The spheres are believed to be from the Chiriqui period from 800 to 1500 AD.
It is believed, based upon contextual information, that the spheres are to product of the Diquis culture, during their period of from 500 CE to 700 CE (AD). However, as these artifacts are of stone, and there is the possibility of relocation, and other environmental factors, proper dating for their creation is somewhat speculative. There are others who speculate that the age of the spheres extends back as far as 4,000 years and the products of a much older culture
"The best spheres are perhaps the finest examples of precision stone carving in the ancient world." The maximum circumference error in one 6-foot, 7-inch diameter sphere in only 0.5 inch, or 0.2%
Whatever "mystery" exists has more to do with loss of information due to the destruction of the balls and their archaeological contexts than lost continents, ancient astronauts, or transoceanic voyages.

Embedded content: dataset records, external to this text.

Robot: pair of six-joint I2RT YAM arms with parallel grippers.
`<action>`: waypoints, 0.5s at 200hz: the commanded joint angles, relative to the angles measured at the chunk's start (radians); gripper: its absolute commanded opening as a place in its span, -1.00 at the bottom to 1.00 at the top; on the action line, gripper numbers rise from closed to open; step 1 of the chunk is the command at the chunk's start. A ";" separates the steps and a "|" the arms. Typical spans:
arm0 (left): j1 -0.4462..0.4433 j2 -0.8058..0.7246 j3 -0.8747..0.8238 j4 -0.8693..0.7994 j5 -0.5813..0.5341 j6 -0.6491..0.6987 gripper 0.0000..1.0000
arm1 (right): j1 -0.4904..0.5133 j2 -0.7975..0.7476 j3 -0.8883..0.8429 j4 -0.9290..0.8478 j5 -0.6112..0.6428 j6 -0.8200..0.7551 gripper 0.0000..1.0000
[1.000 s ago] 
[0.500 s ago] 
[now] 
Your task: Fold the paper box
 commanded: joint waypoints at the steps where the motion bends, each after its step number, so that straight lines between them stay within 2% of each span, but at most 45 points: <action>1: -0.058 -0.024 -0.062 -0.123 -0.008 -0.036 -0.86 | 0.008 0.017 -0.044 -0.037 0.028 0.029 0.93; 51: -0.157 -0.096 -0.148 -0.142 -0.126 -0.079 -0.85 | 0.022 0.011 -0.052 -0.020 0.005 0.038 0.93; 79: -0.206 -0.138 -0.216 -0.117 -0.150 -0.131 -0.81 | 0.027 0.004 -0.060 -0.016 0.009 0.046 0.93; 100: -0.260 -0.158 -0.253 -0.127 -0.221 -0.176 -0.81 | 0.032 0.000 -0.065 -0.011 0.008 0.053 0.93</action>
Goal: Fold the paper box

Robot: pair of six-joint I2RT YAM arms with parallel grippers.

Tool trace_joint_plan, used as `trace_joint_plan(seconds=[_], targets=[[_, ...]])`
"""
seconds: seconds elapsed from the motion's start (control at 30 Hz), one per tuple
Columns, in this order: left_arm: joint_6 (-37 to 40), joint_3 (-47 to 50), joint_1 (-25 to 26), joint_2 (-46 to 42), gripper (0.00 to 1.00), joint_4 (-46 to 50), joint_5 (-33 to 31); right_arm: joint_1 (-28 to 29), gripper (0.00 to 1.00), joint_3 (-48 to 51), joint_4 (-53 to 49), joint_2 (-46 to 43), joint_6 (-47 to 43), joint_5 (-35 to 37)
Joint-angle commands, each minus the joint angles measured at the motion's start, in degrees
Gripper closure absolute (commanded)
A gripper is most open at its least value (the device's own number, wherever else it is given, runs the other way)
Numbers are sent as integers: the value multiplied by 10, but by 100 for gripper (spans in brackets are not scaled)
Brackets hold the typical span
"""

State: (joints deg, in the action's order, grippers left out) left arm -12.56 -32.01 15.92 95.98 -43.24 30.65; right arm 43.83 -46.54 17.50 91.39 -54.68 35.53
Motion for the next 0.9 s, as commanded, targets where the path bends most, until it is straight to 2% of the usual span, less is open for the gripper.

Hundreds of stone balls have been documented in Costa Rica, ranging in size from a few centimeters to over two meters in diameter. Almost all of them are made of granodiorite, a hard, igneous stone. These objects are not natural in origin, unlike the stone balls in Jalisco, Mexico that were described in a 1965 National Geographic article. Rather, they are monolithic sculptures made by human hands.
Many of the balls were found to be in alignments, consisting of straight and curved lines, as well as triangles and parallelograms. One group of four balls was found to be arranged in a line oriented to magnetic north. This has led to speculation that they may have been arranged by people familiar with the use of magnetic compasses, or astronomical alignments. Unfortunately, all but a few of these alignments were destroyed when the balls were moved from their original locations, so measurements made almost fifty years ago cannot be checked for accuracy. Many of the balls, some of them in alignments, were found on top of low mounds.